Más de una vez le he propuesto ayudarle a conseguir un mejor trabajo, que asuma un nuevo reto laboral que le permita ganar más dinero, pero él siempre se niega a aceptar mi oferta. Por un momento pensé que Pedro era bueno, divertido, pero ocioso, que se conforma con lo poco que gana, pero la verdad es que él vive con vergüenza porque no escribe ni lee bien. Él reconoce que no fue un buen alumno en el colegio —a diferencia de David y de Alejandra, quienes terminaron la primaria recibiendo diplomas de honor por su buen rendimiento en las aulas—, pero al menos aprendió a leer, escribir y las operaciones matemáticas básicas, lo que para él es lo más importante de ir a la escuela. Cuando empezó a trabajar, no lo hizo explotando su intelecto, sino su amabilidad y buen trato para los demás. Así que Pedro nunca más volvió a escribir ni leer, algo que ahora lamenta porque su caligrafía y ortografía es pésima, así como su lectura a voz alzada.

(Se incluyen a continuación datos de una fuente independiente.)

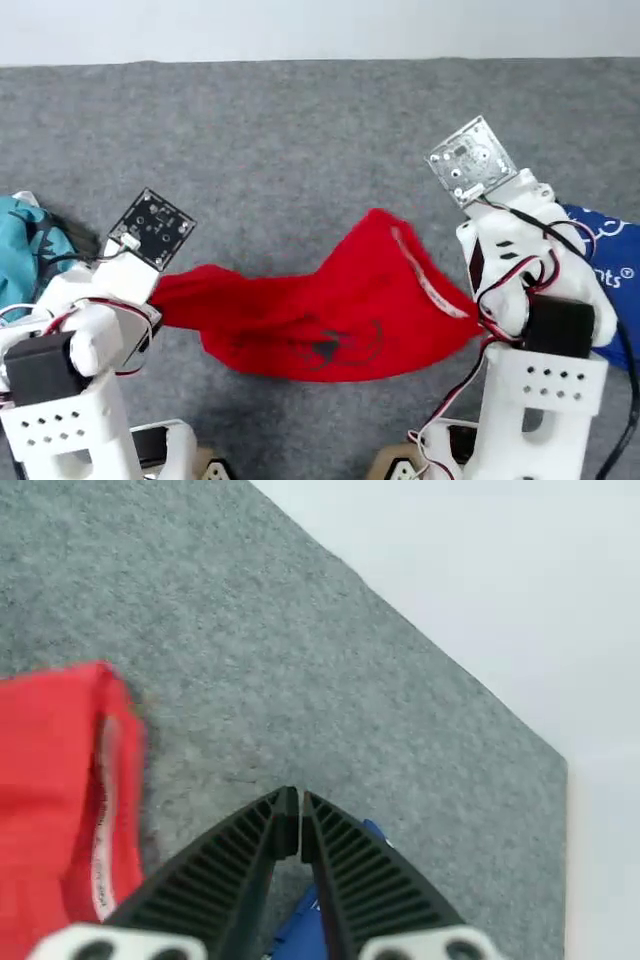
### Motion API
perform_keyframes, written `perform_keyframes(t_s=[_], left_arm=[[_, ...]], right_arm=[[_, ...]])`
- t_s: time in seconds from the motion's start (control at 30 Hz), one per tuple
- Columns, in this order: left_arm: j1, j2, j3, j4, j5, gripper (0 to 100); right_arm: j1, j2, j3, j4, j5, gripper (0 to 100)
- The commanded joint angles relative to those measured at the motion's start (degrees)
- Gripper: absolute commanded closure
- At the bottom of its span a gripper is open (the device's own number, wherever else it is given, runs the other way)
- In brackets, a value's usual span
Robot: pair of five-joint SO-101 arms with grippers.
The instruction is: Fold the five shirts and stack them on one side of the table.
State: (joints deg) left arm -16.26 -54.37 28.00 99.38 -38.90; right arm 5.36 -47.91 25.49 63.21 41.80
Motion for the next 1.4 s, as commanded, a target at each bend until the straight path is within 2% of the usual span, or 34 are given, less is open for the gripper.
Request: perform_keyframes(t_s=[0.0, 0.23, 0.43, 0.6, 0.8, 1.0, 1.37], left_arm=[[-0.7, -0.3, -1.1, 1.1, -2.0, 80], [-0.7, 1.0, 0.7, 0.3, -2.5, 80], [-0.8, 3.4, 0.7, 0.2, 0.0, 79], [-0.7, 7.3, 0.5, 0.2, 2.8, 77], [-0.7, 15.6, 0.6, 0.6, 7.1, 77], [-0.8, 23.7, 0.3, 1.1, 15.0, 78], [-0.7, 25.5, -1.6, 1.1, 25.2, 78]], right_arm=[[1.9, -0.1, 0.9, -3.1, 0.8, 98.8], [2.0, -0.1, 4.5, -3.8, 0.7, 98.8], [-2.2, 0.0, 10.6, -3.4, -0.1, 98.7], [-4.2, 5.3, 11.0, -3.2, -8.7, 95.7], [-6.3, 18.6, -0.7, 4.9, -17.8, 95.7], [-12.7, 30.2, -16.5, 16.5, -25.4, 95.3], [-17.8, 46.7, -32.1, 31.8, -38.9, 95.4]])
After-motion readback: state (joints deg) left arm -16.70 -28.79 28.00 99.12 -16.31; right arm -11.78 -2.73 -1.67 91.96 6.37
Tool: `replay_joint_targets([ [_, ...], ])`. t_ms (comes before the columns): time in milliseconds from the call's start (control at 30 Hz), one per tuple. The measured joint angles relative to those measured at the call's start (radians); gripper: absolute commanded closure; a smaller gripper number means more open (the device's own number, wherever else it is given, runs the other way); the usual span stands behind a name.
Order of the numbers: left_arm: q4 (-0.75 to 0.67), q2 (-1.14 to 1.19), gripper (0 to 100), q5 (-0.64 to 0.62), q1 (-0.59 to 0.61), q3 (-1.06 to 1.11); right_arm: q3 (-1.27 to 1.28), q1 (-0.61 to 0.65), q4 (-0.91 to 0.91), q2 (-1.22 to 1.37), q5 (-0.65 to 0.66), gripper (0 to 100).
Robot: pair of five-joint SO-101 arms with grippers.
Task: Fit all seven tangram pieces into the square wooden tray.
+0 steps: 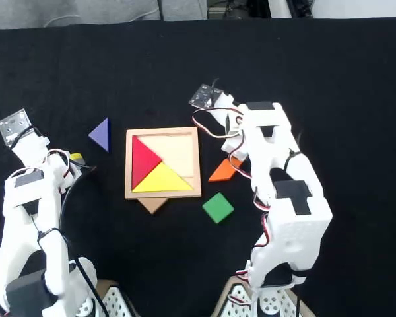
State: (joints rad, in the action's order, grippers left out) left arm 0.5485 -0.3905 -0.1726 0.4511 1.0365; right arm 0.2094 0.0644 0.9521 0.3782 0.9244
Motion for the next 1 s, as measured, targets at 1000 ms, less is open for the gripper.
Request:
replay_joint_targets([
  [1000, 0.0, 0.0, 73, 0.0, -0.018, 0.0, -0.489, 0.203, 0.463, 0.002, -0.123, 98.7],
])
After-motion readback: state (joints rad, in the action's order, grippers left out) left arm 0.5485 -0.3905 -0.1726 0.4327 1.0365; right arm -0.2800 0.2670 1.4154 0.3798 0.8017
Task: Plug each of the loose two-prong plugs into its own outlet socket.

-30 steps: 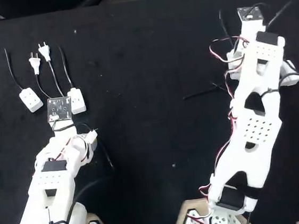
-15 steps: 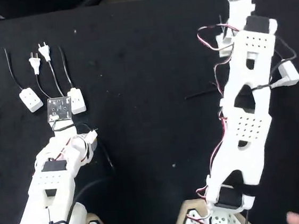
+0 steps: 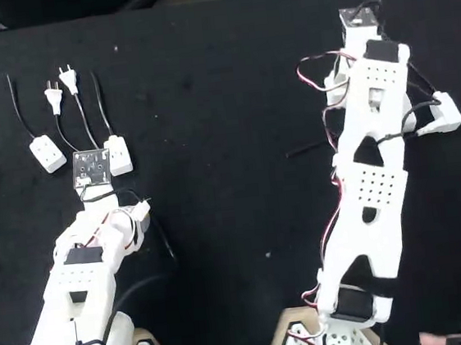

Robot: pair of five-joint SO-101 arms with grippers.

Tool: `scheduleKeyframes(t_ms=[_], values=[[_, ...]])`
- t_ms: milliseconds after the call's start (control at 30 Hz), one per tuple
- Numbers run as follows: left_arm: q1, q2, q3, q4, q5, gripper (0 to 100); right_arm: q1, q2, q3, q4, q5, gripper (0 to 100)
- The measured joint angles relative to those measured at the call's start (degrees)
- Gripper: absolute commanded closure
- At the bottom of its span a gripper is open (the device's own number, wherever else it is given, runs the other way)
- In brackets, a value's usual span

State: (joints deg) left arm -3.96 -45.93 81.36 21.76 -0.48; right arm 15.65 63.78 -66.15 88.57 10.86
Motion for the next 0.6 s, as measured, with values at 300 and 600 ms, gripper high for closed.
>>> scheduleKeyframes(t_ms=[300,600], values=[[0.0,0.0,0.0,0.0,0.0,78,-0.1,0.8,0.1,-4.8,-0.4,70.2],[0.0,0.0,0.0,0.0,0.0,78,-0.2,0.8,0.1,-4.7,-0.7,70.2]])
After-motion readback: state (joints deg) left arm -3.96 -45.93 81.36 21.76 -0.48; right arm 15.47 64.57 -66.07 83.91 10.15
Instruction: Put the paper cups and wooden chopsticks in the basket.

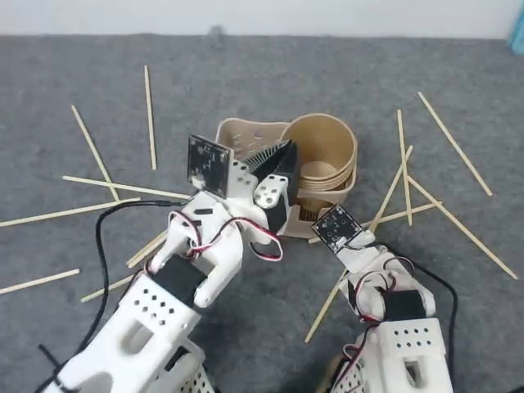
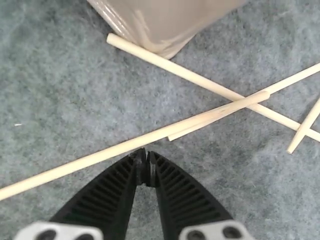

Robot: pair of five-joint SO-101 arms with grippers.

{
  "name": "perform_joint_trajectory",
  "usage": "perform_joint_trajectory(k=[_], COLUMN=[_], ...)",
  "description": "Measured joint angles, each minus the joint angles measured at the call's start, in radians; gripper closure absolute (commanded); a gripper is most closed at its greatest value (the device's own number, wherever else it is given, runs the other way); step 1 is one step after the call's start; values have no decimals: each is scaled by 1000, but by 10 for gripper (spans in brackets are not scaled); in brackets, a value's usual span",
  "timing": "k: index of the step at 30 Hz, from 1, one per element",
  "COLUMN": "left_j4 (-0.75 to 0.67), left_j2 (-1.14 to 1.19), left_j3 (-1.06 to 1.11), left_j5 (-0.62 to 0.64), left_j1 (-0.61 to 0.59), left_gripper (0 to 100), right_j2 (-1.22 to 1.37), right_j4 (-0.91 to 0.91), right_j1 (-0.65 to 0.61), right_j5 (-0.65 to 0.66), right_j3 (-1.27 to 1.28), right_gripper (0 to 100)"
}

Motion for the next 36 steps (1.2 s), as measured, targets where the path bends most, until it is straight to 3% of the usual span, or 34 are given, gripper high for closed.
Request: perform_joint_trajectory(k=[10, 17, 21, 24, 28, 33, 36], left_j4=[17, 238, 264, 265, 279, 410, 445], left_j2=[11, 11, 11, -28, -133, -206, -206], left_j3=[-60, -244, -238, -244, -267, -213, -110], left_j5=[5, 5, 5, 5, 5, 5, 5], left_j1=[-3, 0, 8, -69, -267, -543, -646], left_gripper=[987, 987, 987, 987, 987, 987, 987], right_j2=[0, 0, 0, 0, 0, 0, 0], right_j4=[0, 0, 0, 0, 0, 0, 12], right_j1=[0, 0, 0, 0, 0, 26, 23], right_j5=[0, 0, 0, 0, 0, 0, 0], right_j3=[0, 0, 0, 0, 0, 0, 0], right_gripper=[990, 990, 990, 990, 990, 990, 990])
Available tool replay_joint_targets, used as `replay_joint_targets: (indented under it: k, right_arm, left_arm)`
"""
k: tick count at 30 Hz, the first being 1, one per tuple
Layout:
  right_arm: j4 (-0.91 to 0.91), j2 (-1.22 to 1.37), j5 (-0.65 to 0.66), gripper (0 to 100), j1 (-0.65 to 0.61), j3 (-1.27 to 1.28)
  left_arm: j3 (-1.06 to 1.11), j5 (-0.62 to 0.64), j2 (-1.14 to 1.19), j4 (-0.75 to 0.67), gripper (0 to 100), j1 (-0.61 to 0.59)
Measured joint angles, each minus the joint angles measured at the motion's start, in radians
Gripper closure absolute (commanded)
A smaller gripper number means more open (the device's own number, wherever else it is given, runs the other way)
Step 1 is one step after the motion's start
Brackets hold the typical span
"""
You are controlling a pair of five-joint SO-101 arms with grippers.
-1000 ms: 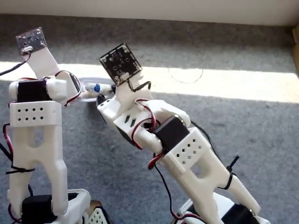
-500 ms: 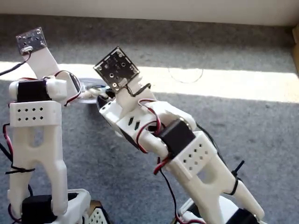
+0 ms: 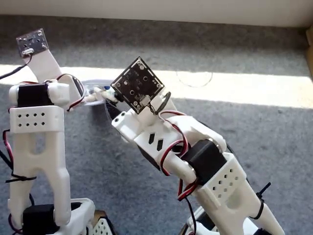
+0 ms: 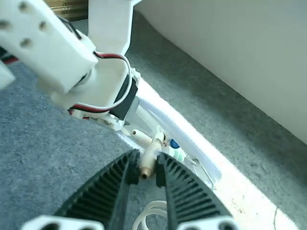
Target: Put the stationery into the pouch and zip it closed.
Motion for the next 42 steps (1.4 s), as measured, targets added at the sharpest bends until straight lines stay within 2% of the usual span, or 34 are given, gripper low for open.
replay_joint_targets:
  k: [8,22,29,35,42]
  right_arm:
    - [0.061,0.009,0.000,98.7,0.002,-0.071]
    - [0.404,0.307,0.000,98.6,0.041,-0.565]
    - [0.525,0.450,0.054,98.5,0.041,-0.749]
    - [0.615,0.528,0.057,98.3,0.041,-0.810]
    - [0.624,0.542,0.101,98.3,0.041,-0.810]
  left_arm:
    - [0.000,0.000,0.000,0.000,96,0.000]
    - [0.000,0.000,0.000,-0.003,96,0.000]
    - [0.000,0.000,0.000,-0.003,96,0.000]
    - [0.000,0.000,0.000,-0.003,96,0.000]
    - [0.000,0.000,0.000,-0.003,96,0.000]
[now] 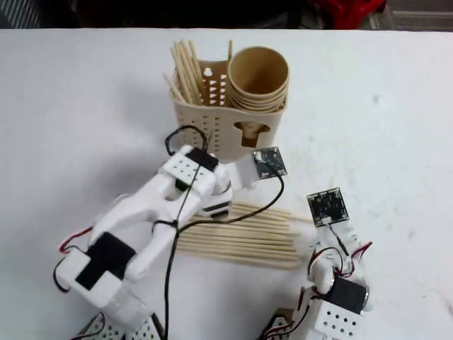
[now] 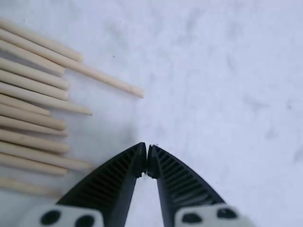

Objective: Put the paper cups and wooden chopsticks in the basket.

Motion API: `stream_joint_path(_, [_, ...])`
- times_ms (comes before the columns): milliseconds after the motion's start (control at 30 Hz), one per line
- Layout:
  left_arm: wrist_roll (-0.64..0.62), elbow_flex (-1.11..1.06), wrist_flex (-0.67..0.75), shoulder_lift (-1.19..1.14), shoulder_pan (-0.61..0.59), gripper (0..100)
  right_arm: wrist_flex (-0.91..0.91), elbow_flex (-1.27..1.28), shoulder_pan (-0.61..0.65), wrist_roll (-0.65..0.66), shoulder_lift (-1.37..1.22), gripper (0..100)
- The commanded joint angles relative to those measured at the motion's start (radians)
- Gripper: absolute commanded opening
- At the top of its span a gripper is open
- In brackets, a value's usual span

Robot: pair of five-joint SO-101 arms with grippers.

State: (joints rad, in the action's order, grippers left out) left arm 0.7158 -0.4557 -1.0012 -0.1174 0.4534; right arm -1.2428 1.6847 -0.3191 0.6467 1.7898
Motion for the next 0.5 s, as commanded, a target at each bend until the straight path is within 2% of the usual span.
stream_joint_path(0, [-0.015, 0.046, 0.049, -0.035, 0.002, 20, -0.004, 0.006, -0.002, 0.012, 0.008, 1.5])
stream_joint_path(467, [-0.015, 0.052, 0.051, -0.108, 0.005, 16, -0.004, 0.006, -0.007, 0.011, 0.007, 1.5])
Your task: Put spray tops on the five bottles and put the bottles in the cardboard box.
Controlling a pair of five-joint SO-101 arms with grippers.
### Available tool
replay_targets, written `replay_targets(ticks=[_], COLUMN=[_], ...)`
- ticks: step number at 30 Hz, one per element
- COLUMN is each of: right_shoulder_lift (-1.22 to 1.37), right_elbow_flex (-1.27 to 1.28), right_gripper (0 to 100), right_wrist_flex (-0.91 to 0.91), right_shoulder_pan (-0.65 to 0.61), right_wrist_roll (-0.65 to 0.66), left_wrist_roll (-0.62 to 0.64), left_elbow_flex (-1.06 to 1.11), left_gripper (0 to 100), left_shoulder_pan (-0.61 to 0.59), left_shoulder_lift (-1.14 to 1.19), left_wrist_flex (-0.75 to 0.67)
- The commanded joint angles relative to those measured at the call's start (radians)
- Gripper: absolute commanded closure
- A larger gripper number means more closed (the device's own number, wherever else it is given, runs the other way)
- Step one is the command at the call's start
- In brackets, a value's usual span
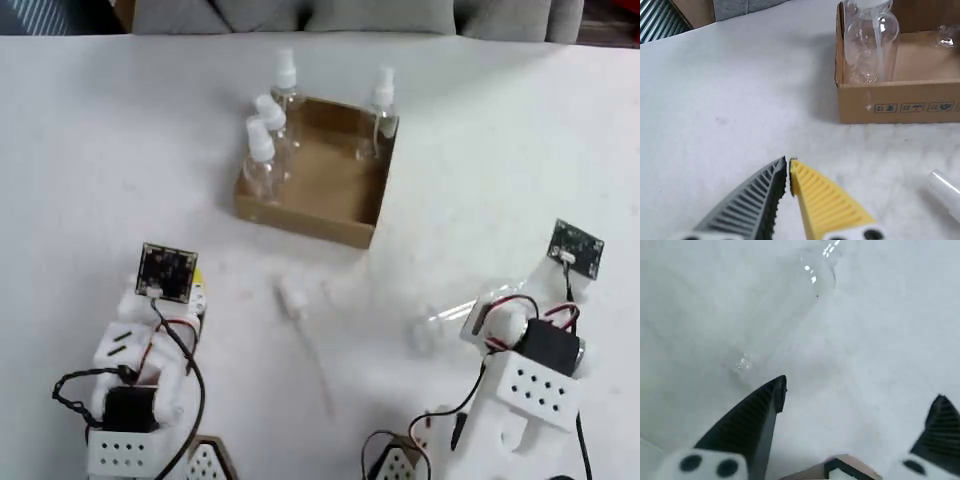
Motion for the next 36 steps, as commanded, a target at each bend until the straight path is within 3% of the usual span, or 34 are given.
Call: replay_targets(ticks=[1,4,7,23,36], right_shoulder_lift=[-0.001,0.027,0.082,0.409,0.556], right_elbow_flex=[-0.044,-0.04,0.005,0.014,0.017], right_gripper=[67.6,73.5,72.8,69.7,69.5], right_wrist_flex=[-0.035,-0.128,-0.228,-0.657,-0.771], right_shoulder_pan=[-0.064,-0.124,-0.163,-0.076,-0.047], right_wrist_roll=[-0.115,-0.196,-0.264,-0.43,-0.512], left_wrist_roll=[-0.009,-0.009,-0.009,-0.009,-0.009], left_elbow_flex=[-0.002,-0.002,-0.002,-0.002,-0.002], left_gripper=[98,98,98,98,98], left_shoulder_pan=[-0.007,-0.005,-0.004,-0.002,-0.002], left_shoulder_lift=[-0.008,-0.008,-0.008,-0.008,-0.008], left_wrist_flex=[0.006,0.006,0.006,0.006,0.006])
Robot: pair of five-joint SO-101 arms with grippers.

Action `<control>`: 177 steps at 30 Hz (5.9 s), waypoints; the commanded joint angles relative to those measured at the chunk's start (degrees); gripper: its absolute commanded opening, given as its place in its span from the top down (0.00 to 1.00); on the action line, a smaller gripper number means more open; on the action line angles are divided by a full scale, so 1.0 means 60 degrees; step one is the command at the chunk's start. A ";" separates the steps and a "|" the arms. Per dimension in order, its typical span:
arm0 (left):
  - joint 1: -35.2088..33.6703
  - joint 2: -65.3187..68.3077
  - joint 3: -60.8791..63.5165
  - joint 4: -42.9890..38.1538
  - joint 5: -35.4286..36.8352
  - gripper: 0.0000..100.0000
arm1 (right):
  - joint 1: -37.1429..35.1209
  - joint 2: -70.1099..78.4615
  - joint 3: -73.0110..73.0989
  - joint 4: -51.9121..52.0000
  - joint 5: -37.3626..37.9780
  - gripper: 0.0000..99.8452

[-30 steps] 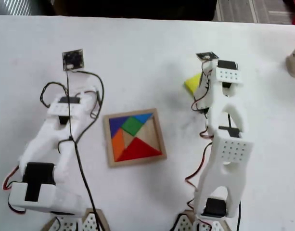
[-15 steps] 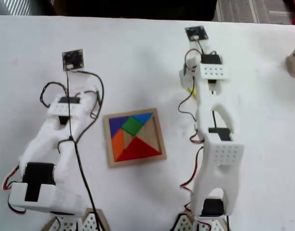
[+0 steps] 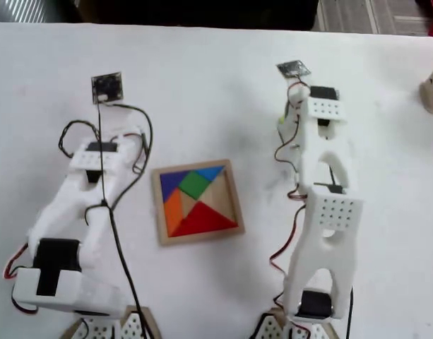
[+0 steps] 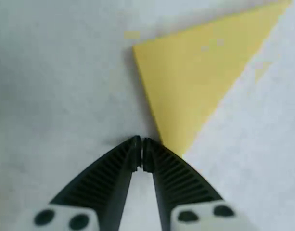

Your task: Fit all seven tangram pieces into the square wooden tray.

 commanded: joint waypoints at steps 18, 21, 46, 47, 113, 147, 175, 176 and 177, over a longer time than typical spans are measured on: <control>0.0139 -0.0081 -0.0498 -0.0249 0.0029 0.98 | -0.0037 0.0535 -0.1333 -0.2645 -0.1582 0.98; 0.0139 -0.0081 -0.0498 -0.0249 0.0029 0.98 | -0.0066 0.0857 -0.1465 -0.2103 -0.1495 0.98; 0.0139 -0.0081 -0.0513 -0.0249 0.0029 0.97 | 0.1663 -0.1194 -0.0821 0.3260 0.2139 0.98; 0.0139 -0.0081 -0.0527 -0.0249 0.0029 0.97 | 0.1692 -0.1634 -0.0322 0.3260 0.2110 0.98; 0.0125 -0.0081 -0.0527 -0.0249 0.0029 0.97 | 0.1429 -0.6615 0.8103 -0.2293 -0.0337 0.98; 0.0051 0.0989 -0.1231 -0.0366 0.0029 0.98 | 0.0344 -0.7011 0.8806 -0.1326 0.4352 0.73; 0.0081 0.0989 -0.1231 -0.0396 0.0029 0.98 | 0.0857 -0.7055 1.0901 -0.4081 0.6315 0.66; 0.0081 0.0989 -0.1231 -0.0396 0.0029 0.98 | 0.0828 -0.7055 1.0901 -0.4081 0.6315 0.66; 0.0081 0.0989 -0.1231 -0.0396 0.0029 0.98 | 0.0813 -0.7055 1.0901 -0.4081 0.6315 0.66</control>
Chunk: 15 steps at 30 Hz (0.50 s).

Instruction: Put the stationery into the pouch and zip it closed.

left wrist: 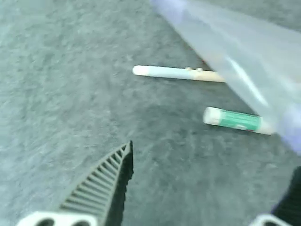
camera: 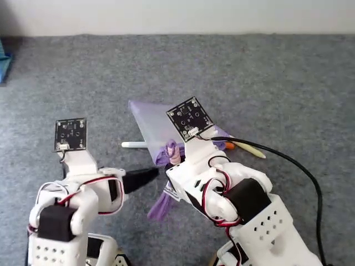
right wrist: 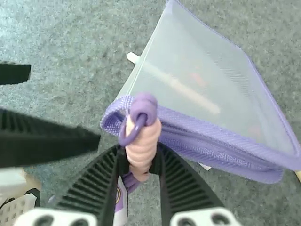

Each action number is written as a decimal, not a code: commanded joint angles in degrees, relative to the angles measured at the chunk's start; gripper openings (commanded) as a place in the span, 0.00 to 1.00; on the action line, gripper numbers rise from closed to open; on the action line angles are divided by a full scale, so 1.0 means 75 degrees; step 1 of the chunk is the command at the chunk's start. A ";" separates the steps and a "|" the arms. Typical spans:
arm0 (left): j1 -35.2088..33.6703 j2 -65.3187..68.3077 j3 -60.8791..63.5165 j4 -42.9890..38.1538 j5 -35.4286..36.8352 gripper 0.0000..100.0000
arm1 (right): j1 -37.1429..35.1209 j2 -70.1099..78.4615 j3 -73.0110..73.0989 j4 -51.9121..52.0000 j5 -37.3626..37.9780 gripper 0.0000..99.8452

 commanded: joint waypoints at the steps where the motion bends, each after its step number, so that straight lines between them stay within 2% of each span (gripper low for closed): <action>1: 0.0762 -0.0070 -0.0990 0.0117 0.0574 0.50 | -0.0006 -0.0229 -0.0047 -0.0135 0.0117 0.01; 4: 0.1172 -0.0070 -0.1049 -0.0188 0.0715 0.48 | -0.0006 -0.0264 -0.0047 -0.0123 0.0117 0.01; 12: 0.1160 -0.0070 0.0006 -0.1055 0.0703 0.46 | -0.0029 -0.0264 -0.0059 -0.0111 0.0141 0.01; 15: 0.1160 -0.0059 0.0088 -0.1407 0.0703 0.46 | -0.0053 -0.0275 -0.0082 -0.0111 0.0469 0.01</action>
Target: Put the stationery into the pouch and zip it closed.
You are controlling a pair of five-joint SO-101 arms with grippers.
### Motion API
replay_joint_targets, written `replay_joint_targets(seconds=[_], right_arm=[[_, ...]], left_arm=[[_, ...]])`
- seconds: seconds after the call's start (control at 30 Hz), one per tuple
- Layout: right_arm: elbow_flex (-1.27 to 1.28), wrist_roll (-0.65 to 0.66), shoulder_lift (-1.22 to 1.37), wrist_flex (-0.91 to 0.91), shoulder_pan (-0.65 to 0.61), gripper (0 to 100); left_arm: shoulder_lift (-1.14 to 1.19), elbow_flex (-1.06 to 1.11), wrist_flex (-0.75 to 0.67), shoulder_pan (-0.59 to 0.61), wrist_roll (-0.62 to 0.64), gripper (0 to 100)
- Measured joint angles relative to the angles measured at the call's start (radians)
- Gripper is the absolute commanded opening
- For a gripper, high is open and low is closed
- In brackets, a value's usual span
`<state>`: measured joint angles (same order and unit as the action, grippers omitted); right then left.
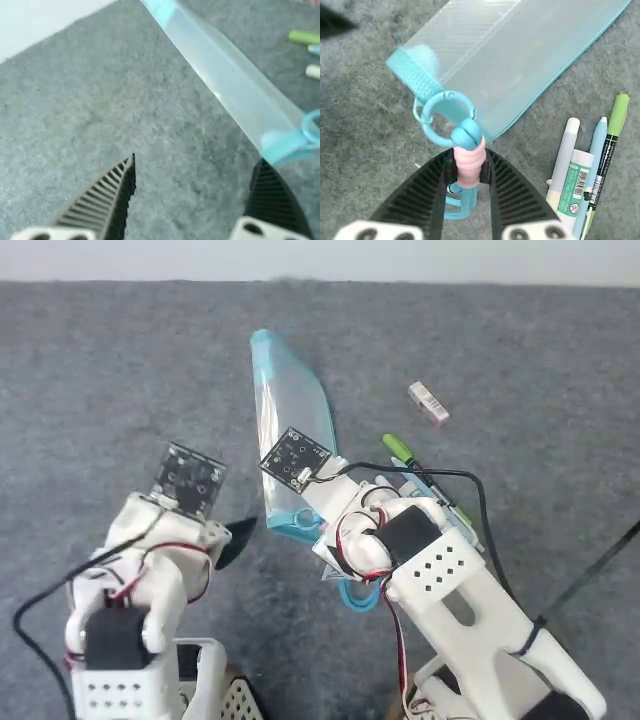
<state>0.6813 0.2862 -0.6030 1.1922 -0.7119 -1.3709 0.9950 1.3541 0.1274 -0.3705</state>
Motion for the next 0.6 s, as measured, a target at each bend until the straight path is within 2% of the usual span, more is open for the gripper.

Para un hombre es más vergonzoso que para una mujer aceptar sus debilidades y carencias, por lo que no insistí con Pedro. Sin embargo, Mariana, quien estaba en el segundo grado de primaria cuando nos mudamos a la casa de Surco, tras aprender a leer y escribir le gustaba jugar a que ella era la maestra y sus hermanos y tío, sus alumnos, algo a lo que Pedro no se podía negar. Mi princesa le dejaba a Pedro varias planas de caligrafía y cuentos cortos para leer de tarea. Ella había destinado un cuaderno del año anterior de estudios, que aún tenía hojas utilizables, para el mayor de sus alumnos. Ahí mi hija dejaba para mi cuñado los mismos ejercicios que ella repitió para aprender a escribir. Pedro tenía toda la semana para hacer las planas y leer los cuentos, ya que Mariana se convertía en la maestra los sábados por la tarde, cuando tenían tiempo para esos juegos. Así mi hija hizo que Pedro mejore su caligrafía y su lectura, pero no como para sentirse más seguro y postular a un mejor trabajo.

Desde que llegó a vivir con nosotros, no he aceptado ni un sol del dinero de Pedro. No es que vea a mi cuñado como un necesitado, alguien a quien debo ayudar porque posee un sueldo precario, sino que cuido así de mi familia porque sigo el ejemplo de papá. Cuando regresé a la casa de mis padres tras la muerte de Olga, don Braulio Bertolotto Carpio no permitió que le entregara parte de mi salario por el techo, la comida y cuidados para mí y mi hija. El argumento que siempre utilizó fue que mi salario era demasiado chiquito a comparación de lo que él recibía por su trabajo en la Policía Nacional y la herencia de su familia.

Al ganar varias veces más dinero que Pedro, puedo asumir solo todos los gastos en casa. En algún momento quiso que le reciba un pago por renta, como si estuviera alquilándome el espacio que habita en nuestro hogar, pero me negué rotundamente. Cuando lo hice, me dijo que no podía seguir viviendo con nosotros, ya que sentía que su dinero no tenía valor en mi casa. Ante esa situación, no me quedó más que explicarle sobre el ejemplo que recibí de papá. «Entonces, utilizaré mi dinero para comprar dulces para mis sobrinos, pequeños regalos para mi hermana y cervezas para ti —me miró con picardía cuando le puse cara de no entender por qué me regalaría cervezas cuando siempre he sido de tomar poco—. Está bien, te compraré uno que otro vinito que podrás guardar en el barcito que has hecho y ni usas, salvo cuando organizan alguna reunión social en casa», fue lo que concluyó Pedro que haría con su dinero tras acordar que la ayuda que él me da en casa es cuidar de los míos cuando salgo de Lima por trabajo.